Below are records with pictures in them. Transcribe everything from the line containing "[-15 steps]" down to the line containing "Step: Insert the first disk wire", exactly, and leave the pictures behind.

════

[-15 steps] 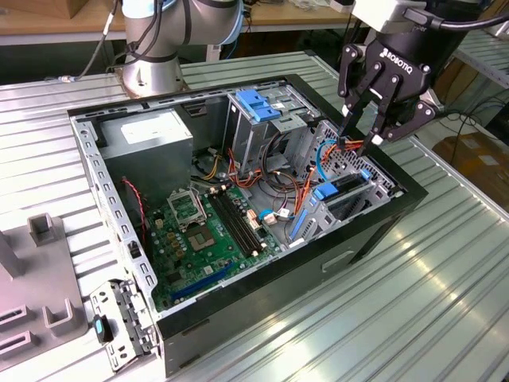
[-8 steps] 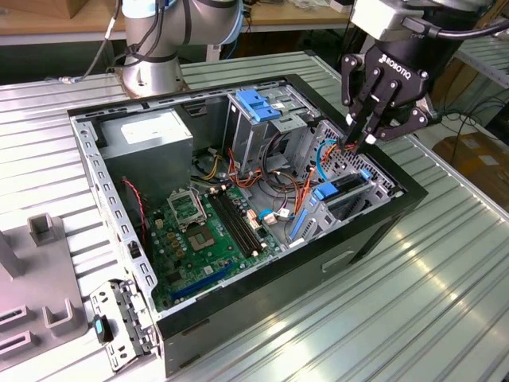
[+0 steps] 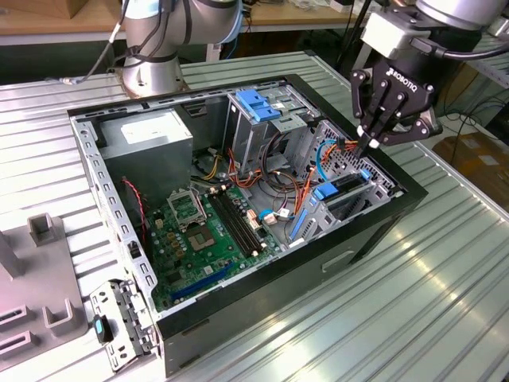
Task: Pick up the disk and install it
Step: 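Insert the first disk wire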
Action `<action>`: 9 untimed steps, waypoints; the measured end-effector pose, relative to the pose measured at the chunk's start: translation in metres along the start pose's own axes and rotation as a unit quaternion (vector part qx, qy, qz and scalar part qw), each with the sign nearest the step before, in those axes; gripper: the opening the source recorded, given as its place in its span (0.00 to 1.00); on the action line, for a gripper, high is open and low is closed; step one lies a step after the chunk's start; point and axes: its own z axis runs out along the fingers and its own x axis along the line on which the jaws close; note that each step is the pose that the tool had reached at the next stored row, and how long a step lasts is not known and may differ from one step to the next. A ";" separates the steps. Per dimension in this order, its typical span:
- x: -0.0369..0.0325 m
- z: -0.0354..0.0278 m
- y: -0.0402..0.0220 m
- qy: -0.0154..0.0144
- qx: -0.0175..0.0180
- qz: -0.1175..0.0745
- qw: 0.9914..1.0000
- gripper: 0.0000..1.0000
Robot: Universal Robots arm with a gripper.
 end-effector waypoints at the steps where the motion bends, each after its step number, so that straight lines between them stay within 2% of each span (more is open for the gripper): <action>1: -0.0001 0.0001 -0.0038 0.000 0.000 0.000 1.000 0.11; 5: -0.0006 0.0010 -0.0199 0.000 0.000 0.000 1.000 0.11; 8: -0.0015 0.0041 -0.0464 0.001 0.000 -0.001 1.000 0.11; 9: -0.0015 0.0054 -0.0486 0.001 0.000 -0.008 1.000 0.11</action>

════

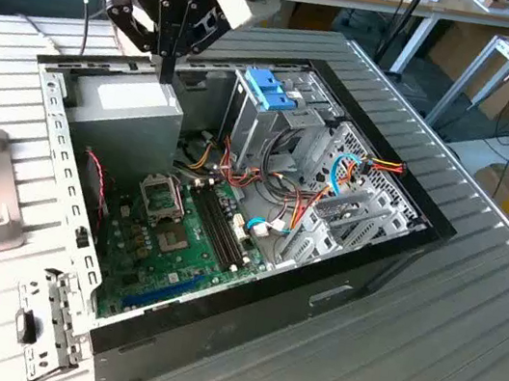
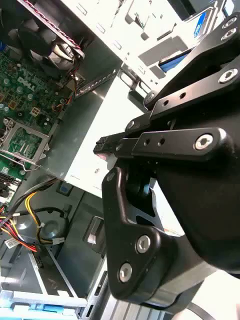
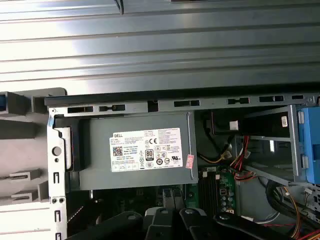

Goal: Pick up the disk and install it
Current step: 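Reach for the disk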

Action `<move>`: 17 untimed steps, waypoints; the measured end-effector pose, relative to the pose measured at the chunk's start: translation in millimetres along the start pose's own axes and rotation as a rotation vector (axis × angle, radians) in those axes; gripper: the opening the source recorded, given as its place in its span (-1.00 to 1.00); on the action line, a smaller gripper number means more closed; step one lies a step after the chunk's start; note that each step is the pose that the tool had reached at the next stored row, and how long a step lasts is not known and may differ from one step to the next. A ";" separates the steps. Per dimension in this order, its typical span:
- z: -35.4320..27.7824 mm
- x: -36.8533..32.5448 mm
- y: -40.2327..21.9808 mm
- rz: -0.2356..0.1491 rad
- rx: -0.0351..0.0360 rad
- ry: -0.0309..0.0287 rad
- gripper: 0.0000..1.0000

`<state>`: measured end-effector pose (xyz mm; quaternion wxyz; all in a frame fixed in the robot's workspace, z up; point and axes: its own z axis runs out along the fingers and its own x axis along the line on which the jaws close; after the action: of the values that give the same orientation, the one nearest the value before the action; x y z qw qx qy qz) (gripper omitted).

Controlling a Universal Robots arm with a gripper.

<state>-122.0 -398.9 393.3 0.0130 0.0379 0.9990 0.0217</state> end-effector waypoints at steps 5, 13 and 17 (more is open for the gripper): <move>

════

▸ Problem solution
[-15 steps] 
[-8 steps] 
[+0 steps] 
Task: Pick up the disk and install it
Step: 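Insert the first disk wire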

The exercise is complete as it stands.